• [To do]
Starting with the opening line of the material, restate every line word for word, and end on the line containing "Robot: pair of".

• [Source data]
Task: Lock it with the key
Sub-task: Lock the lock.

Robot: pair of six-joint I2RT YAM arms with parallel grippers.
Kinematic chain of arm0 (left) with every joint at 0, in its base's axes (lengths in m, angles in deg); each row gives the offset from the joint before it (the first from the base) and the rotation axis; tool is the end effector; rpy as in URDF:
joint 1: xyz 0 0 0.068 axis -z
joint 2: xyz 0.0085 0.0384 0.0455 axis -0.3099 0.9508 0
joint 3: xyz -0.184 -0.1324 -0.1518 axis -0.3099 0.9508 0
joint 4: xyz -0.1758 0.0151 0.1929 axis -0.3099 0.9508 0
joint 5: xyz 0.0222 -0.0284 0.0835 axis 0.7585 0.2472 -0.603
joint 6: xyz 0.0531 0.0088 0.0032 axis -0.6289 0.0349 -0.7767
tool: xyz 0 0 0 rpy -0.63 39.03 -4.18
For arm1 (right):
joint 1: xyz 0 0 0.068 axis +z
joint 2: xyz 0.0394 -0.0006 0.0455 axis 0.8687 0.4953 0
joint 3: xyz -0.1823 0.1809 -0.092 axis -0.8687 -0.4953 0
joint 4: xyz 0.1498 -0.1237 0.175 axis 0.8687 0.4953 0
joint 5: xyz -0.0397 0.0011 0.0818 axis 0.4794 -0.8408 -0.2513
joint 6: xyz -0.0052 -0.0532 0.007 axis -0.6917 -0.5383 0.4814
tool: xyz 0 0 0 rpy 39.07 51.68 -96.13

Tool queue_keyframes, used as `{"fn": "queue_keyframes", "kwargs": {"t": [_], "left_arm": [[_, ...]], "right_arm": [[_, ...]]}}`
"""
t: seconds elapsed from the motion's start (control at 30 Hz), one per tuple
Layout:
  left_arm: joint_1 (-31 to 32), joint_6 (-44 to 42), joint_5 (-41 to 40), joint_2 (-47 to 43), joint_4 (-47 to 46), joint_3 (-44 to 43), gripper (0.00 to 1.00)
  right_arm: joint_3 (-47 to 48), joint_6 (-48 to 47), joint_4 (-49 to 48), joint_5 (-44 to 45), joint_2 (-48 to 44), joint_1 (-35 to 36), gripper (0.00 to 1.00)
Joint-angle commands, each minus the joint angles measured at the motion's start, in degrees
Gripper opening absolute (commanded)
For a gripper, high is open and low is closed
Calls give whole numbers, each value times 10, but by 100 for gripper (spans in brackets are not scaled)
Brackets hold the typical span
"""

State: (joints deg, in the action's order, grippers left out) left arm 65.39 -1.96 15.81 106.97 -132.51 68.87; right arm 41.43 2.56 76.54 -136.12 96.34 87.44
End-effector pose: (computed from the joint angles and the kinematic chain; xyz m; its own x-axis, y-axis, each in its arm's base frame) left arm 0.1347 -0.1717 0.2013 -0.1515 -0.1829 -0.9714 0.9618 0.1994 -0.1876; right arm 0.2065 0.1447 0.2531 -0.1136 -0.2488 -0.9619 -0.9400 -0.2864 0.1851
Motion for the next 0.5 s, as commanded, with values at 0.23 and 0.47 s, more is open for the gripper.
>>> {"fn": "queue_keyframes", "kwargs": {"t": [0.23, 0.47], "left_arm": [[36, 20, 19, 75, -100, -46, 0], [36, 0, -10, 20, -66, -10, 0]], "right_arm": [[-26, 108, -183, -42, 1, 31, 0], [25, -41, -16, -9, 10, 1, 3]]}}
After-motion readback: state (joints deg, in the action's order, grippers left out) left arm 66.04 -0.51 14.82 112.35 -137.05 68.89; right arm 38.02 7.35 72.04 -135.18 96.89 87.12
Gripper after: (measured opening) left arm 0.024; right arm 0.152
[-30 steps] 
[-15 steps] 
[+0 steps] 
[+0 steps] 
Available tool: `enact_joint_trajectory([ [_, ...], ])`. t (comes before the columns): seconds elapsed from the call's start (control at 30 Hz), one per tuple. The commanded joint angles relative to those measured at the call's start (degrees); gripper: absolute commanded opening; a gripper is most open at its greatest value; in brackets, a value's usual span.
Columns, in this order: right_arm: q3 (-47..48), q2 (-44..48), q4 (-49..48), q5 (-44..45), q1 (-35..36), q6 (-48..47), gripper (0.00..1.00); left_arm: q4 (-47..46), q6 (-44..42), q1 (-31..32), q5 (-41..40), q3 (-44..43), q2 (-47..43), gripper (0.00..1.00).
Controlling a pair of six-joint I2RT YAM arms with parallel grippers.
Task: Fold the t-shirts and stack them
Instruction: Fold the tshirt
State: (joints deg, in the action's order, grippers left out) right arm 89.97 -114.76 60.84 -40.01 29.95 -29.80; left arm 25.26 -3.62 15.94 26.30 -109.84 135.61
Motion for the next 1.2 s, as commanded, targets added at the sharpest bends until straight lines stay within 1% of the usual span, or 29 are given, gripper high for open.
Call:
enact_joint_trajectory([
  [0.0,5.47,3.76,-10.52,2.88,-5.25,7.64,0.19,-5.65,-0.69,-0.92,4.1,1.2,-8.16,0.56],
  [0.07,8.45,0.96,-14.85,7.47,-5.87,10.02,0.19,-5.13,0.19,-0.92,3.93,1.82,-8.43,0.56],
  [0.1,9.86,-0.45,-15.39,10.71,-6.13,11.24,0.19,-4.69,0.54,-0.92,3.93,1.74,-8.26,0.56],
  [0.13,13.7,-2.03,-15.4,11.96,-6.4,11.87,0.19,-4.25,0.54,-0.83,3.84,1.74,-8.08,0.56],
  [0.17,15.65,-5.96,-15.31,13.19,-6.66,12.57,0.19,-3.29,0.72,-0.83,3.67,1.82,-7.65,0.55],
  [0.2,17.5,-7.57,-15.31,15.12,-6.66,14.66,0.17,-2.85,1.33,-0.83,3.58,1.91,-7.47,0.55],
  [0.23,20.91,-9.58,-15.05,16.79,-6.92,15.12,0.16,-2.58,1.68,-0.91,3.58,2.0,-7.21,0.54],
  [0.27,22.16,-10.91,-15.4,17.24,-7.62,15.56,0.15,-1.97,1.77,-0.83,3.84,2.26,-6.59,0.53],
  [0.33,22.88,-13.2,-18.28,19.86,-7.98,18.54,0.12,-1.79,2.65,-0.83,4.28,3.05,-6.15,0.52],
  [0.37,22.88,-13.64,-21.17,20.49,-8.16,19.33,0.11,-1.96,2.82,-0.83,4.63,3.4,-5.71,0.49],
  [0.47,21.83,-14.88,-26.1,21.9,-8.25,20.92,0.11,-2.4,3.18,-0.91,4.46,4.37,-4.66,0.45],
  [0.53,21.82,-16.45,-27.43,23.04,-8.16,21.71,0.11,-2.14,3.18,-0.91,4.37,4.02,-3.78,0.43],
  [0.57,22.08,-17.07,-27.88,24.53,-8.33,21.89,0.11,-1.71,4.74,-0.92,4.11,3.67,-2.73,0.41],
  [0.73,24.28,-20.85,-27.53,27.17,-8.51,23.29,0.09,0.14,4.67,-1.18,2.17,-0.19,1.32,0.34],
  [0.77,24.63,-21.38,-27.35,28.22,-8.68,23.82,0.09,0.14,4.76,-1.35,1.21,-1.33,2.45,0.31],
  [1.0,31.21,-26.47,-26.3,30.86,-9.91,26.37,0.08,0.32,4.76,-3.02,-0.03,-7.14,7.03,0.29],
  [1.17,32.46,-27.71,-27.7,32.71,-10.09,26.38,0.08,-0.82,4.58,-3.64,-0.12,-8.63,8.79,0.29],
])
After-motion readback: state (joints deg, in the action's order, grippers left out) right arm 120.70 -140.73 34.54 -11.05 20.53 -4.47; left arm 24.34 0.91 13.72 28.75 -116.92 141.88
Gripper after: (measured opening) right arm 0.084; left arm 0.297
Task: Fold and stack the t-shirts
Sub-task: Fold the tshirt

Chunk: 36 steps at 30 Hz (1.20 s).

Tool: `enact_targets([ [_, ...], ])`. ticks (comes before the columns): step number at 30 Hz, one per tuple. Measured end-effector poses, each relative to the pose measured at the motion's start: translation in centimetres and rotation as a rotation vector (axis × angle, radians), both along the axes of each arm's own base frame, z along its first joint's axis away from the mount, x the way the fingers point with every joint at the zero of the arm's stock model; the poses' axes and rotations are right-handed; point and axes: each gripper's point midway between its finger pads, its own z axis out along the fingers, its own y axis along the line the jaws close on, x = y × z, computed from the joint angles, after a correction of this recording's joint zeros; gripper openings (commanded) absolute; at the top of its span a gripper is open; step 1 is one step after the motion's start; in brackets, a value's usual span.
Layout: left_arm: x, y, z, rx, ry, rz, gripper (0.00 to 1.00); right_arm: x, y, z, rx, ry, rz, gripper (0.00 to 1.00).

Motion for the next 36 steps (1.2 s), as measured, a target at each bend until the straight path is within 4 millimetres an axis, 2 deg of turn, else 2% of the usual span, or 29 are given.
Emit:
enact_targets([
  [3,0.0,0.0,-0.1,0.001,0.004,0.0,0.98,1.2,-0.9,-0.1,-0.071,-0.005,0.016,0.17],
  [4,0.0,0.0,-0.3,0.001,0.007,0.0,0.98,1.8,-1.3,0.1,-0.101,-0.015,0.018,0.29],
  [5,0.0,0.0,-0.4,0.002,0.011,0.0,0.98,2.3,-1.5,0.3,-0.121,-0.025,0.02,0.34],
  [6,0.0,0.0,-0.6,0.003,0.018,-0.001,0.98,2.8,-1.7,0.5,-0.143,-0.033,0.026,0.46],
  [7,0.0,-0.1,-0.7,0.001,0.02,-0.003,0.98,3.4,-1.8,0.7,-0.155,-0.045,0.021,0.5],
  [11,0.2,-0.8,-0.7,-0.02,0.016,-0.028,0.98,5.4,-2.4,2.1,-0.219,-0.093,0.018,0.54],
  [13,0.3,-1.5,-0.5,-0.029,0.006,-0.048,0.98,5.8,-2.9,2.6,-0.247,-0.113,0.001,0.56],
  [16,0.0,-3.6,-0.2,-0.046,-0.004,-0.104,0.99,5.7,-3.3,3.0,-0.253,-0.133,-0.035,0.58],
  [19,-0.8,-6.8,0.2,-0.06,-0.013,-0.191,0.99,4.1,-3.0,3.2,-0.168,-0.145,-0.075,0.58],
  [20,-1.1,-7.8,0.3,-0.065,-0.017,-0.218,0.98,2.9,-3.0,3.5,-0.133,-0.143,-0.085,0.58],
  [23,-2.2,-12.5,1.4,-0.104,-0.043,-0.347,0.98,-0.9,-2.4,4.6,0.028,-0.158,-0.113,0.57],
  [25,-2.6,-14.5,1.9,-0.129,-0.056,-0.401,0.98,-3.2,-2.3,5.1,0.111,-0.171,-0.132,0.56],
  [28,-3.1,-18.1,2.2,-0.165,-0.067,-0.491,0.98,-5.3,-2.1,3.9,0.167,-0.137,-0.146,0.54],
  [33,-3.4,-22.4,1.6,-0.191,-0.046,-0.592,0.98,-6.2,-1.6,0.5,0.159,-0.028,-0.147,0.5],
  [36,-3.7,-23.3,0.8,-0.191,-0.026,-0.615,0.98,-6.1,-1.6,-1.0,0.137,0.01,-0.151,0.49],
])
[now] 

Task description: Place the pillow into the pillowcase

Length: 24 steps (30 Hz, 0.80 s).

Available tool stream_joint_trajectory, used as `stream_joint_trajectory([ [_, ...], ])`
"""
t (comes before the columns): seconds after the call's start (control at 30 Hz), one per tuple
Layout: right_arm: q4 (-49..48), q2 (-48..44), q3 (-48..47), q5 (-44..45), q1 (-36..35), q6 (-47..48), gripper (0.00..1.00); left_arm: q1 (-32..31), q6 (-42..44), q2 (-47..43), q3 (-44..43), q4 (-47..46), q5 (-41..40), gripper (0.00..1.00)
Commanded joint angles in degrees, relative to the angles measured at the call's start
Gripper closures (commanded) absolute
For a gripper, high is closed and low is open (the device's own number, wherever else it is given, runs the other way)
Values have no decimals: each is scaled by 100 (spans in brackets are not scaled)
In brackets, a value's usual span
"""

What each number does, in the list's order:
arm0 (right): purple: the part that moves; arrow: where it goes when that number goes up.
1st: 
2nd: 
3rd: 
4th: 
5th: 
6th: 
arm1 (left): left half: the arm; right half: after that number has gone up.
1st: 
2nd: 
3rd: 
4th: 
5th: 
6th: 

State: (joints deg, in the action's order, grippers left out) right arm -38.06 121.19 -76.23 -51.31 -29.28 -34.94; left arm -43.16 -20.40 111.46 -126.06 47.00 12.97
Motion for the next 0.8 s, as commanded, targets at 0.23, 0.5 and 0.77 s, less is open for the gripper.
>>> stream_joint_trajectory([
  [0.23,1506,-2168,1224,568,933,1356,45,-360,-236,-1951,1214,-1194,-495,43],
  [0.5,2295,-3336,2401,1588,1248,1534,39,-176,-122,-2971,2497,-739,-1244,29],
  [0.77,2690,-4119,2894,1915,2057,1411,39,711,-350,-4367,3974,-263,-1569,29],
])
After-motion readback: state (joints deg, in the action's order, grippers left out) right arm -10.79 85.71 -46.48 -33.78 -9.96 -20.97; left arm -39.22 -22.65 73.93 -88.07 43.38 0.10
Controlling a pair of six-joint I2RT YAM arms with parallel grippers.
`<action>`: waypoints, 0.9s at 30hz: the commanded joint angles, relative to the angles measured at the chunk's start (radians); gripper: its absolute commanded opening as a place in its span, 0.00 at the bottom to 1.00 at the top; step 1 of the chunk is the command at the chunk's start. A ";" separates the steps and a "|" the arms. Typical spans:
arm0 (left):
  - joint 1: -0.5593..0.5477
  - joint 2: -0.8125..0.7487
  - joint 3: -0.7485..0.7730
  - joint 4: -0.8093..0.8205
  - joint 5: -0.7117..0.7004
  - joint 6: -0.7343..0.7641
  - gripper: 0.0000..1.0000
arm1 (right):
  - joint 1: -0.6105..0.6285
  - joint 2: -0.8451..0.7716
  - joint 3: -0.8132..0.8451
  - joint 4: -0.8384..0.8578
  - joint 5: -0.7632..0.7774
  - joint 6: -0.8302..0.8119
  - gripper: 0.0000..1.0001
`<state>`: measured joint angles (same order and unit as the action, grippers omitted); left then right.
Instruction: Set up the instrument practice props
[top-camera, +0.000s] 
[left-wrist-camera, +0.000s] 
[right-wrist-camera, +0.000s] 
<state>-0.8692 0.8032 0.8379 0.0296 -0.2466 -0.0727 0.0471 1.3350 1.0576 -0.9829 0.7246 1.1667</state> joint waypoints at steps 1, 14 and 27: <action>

• [Output of the task]
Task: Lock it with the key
Sub-task: Lock the lock.

Robot: pair of six-joint I2RT YAM arms with parallel grippers.

The exercise is done, with nothing left to add.